Addio Mr Secondamano-Luciano Cervone, il fondatore di eBay prima di internet
E' stato un imprenditore di razza, gran lettore dei "corsi di borsa, che si avvicinò all’editoria senza timori reverenziali, anticipando le piattaforme digitali
Che cos’è un imprenditore? In ogni tentativo di rispondere a questa domanda entrano in gioco non solo le nostre idee di impresa e di mercato, ma anche dei tratti umani, delle attitudini, il carattere delle persone. Per me la risposta avrà sempre il volto del mio amico Luciano Cervone (1940-2020), lettore di questo giornale sin dal primo numero, che è venuto a mancare pochi giorni fa. Il suo nome dirà poco ai più, ma Luciano era un imprenditore di razza.
Nel 1977, assieme a Franco Giuffrida (una “strana coppia di manager e fricchettone”, per Repubblica) fondò “Secondamano”. Anche questo nome dirà poco ai più. Il concetto, per spiegarlo ai millennial, è stato poi perfezionato da eBay: uno sterminato mercato di beni, per l’appunto, di seconda mano, già transitati per un proprietario che, per qualche ragione, se ne vuole disfare. Solo che all’epoca non c’era eBay, la pubblicità sui giornali era elitaria, i piccoli annunci sulle grandi testate costavano caro e per giunta avevano tempi lunghi. “Secondamano” fu il primo giornale di annunci gratuiti, pubblicati quasi istantaneamente, “quasi” per i tempi di questa cosa old economy che è la stampa. Divenne presto un fenomeno da cinquantamila copie e poi su su fino a sfiorare, negli anni Novanta, il mezzo milione. Anticipando l’epoca delle “piattaforme”, “Secondamano” metteva in contatto offerta e domanda, creando occasioni di scambio. L’idea venne rapidamente esportata e portò Cervone e Giuffrida in giro per l’Europa, anche nella Russia della Perestroijka dove, mi spiegava Luciano, “Secondamano” funzionava benissimo proprio per le inefficienze dell’economia pianificata che si stava squagliando: erano molti i beni e gli oggetti che venivano distribuiti, sì, ma a persone che avevano tutt’altri bisogni di quelli immaginati dal Partito.

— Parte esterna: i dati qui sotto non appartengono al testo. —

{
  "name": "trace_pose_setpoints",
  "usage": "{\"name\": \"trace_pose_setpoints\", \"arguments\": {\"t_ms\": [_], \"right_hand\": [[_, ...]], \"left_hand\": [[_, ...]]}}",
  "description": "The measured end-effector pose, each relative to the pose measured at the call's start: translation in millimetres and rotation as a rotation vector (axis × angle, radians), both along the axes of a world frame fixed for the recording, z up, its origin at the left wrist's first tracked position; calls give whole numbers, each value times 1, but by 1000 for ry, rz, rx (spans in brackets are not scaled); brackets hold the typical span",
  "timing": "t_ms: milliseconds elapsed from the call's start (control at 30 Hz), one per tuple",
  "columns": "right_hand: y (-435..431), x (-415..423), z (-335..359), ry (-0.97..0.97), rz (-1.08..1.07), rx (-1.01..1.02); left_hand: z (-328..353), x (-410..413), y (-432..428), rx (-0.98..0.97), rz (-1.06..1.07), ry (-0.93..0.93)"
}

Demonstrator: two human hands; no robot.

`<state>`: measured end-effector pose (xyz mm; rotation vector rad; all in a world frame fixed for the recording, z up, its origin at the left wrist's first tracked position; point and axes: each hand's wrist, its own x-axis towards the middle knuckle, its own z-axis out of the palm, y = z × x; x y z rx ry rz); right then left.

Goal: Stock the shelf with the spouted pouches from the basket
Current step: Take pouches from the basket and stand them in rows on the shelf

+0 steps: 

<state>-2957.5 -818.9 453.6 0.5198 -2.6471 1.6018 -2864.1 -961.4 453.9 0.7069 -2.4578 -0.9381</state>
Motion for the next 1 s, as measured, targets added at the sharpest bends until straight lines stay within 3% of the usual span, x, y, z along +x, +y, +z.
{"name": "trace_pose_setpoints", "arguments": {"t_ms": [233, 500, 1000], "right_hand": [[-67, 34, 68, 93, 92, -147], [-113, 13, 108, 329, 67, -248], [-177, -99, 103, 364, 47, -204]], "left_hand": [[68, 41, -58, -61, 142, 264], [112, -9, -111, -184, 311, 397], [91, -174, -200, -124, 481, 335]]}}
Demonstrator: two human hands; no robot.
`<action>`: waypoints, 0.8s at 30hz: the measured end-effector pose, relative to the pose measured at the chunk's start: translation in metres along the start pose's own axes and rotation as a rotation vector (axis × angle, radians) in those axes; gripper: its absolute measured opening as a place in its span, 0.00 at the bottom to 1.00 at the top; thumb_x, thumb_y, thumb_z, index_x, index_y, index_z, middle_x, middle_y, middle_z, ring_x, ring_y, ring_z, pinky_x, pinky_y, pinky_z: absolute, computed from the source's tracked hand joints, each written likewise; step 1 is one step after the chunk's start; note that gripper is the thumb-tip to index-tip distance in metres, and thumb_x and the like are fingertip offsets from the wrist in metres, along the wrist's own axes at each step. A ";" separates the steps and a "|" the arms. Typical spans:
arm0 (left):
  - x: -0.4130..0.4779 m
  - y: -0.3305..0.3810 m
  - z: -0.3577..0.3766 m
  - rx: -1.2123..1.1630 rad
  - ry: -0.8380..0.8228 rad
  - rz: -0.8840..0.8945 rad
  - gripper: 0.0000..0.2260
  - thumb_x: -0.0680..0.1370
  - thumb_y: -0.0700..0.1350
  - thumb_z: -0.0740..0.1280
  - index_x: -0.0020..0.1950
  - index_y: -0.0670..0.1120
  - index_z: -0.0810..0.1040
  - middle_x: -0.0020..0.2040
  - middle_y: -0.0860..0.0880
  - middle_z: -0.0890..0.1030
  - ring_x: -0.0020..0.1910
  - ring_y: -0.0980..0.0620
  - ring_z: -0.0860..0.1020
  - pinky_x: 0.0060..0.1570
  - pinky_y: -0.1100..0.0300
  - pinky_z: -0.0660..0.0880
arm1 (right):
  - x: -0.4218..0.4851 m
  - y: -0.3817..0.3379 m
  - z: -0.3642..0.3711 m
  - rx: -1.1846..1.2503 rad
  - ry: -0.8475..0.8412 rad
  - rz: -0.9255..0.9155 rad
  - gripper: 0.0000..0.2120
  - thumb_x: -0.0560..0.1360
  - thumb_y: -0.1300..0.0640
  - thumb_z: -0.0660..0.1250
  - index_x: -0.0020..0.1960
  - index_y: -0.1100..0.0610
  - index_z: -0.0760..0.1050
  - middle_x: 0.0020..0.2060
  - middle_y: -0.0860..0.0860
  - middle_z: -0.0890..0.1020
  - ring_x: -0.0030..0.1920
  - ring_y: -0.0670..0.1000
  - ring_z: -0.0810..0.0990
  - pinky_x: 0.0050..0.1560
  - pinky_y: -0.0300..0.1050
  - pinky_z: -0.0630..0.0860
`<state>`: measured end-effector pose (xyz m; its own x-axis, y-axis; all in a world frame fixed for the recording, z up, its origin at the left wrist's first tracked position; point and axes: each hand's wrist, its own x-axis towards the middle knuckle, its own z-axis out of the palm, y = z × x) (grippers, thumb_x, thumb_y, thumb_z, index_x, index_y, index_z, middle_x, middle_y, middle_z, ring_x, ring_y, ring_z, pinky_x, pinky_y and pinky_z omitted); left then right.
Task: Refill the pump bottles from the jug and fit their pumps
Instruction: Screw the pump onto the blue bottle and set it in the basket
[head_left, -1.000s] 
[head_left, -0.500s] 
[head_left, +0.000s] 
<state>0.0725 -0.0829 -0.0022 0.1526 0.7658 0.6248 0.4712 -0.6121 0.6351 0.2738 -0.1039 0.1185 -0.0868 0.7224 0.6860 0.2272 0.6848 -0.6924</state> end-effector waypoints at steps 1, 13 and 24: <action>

Abruzzese emigrato a Milano senza padrini né santi in paradiso, Luciano era laureato in filosofia alla Cattolica e in precedenza si era occupato di relazioni industriali, alla Rank-Xerox e poi per la Rinascente. Occuparsi di rapporti di lavoro non è mai facile, in Italia, figurarsi se lo era negli anni Settanta. Richiedeva e richiede, però, un certo fiuto nell’avere a che fare con gli esseri umani, che è uno dei tratti distintivi dell’imprenditore. Luciano divenne imprenditore con “Secondamano”, non lo era prima, e questo forse spiega perché lui, che era un uomo colto, si avvicinò all’editoria senza affettazione, senza timori reverenziali, guardando ai bisogni delle persone e non per accumulare pubbliche benemerenze. Molti creatori d’impresa finiscono per innamorarsi della loro creatura. Non è sempre, non è solo, questione di profitti: è anche consapevolezza d’aver fatto bene e desiderio di continuare a farlo. Luciano negli anni Novanta fece la cosa più difficile per molti: tagliò il cordone ombelicale, vendendo al momento giusto. Da allora si è dedicato agli investimenti: o, come si sarebbe detto in un’altra stagione, a “giocare in borsa”. La dimensione del gioco era importante, nel suo modo d’intendere gli affari e, credo, anche la vita. Gioco non nel senso di qualche cosa di banale, ma di una faccenda nella quale contano sia le doti e le abilità sia, inevitabilmente, il caso, la fortuna. Quelli bravi di se stessi dicono sempre: sono stato fortunato. Luciano era un “lettore” dei corsi di borsa, cercava di trarne tutte le informazioni rilevanti su un’impresa per indovinarne la rotta, con gusto intellettuale. I mercati erano puzzle da scomporre e ricomporre per capire dove si infilano i pezzi, e perché.
Un imprenditore può essere fatto grande dalla sua tenacia, dall’intuizione, dal carattere. Ma anche dalla curiosità, che Luciano inseguiva sui giornali, nella ricostruzione degli eventi politici, nell’indagine divertita dei comportamenti e delle stramberie delle persone. Ecco un’altra stramberia: quelli che scrivono elaborano i lutti scrivendo. Mi perdonerai, amico mio così schivo, e mi perdonerà Gabriella, se per farlo ho avuto bisogno di raccontare qualcosa di te.